Craig Gusmann joined Learning Life on December 16 last year. On that first day with us, Craig served ably as Learning Life’s photographer documenting the culmination of our Newseum project: the distribution of 10,000 napkins about John F. Kennedy’s presidency in restaurants in several neighborhoods across Washington D.C., followed by street re-enactments of excerpts of Kennedy’s historic inaugural address at several high-traffic locations in D.C.
Craig then ably produced Learning Life’s very first video, a promotion based on our work with Washington D.C.’s Newseum to help educate the public about Kennedy’s extraordinary presidency. Craig has gone on to research and draft two quizzes on astronomy (one of his many interests!) – one about the sun, the other about the stars – then quizzes African American history, women’s history, and most recently, Asian American history (just out as May is Asian American History Month).
He has also assisted in expanding and systematizing Learning Life’s social media posts, learning about area farmers’ markets as part of our business development research (more on this to come!), and is in the process of investigating the possibility of recording expert interviews for our Big Questions Series (see, for example, our series on terrorism). In addition, Craig will soon add to the series several astronomers’ answers to the big question, “is there life out there in the universe?”

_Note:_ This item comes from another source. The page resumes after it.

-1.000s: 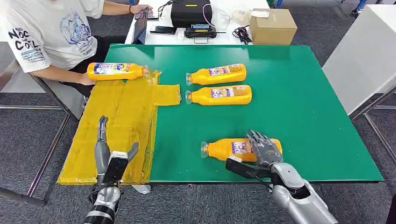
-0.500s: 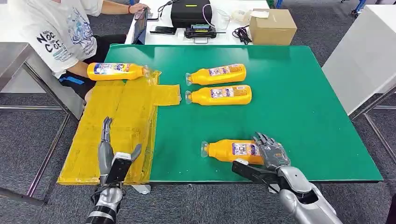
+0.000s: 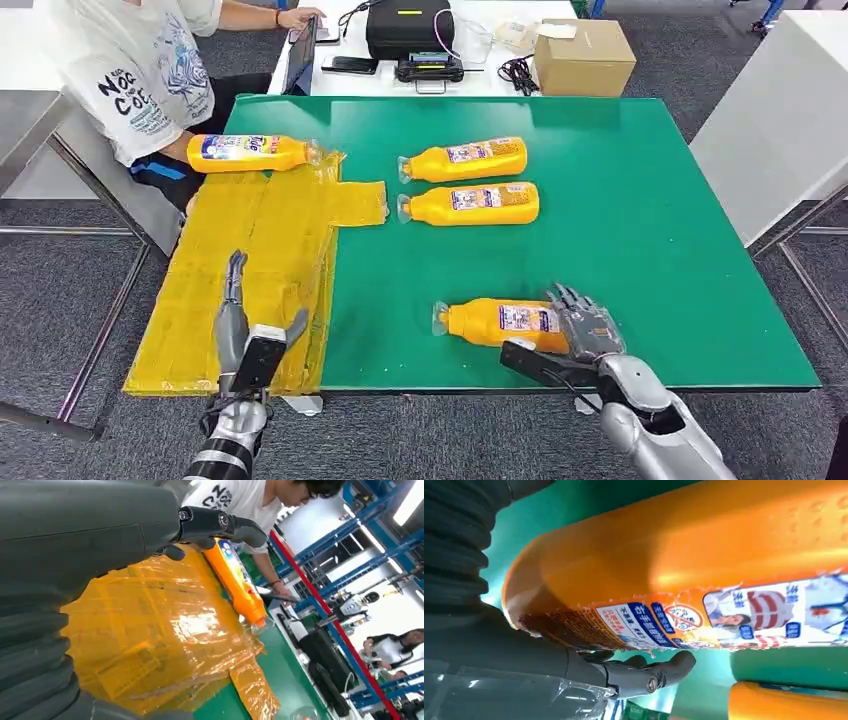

Asked why he volunteers with Learning Life, Craig responds, “Learning Life’s mission reminds me a lot of Americorps and what I loved about teaching science with them. I firmly believe that solving any problem in life requires a thorough understanding of the issues and facts related to the problem. Learning Life not only facilitates easy access to these facts, but does so in a way that can be immediately applied by people in various situations.”
Learning Life considers itself lucky to have Craig’s help. Craig may not yet be a master of any trade, but he has proven himself quite able at manifold tasks with Learning Life, and that should be attractive to any employer. If we could hire him, we would.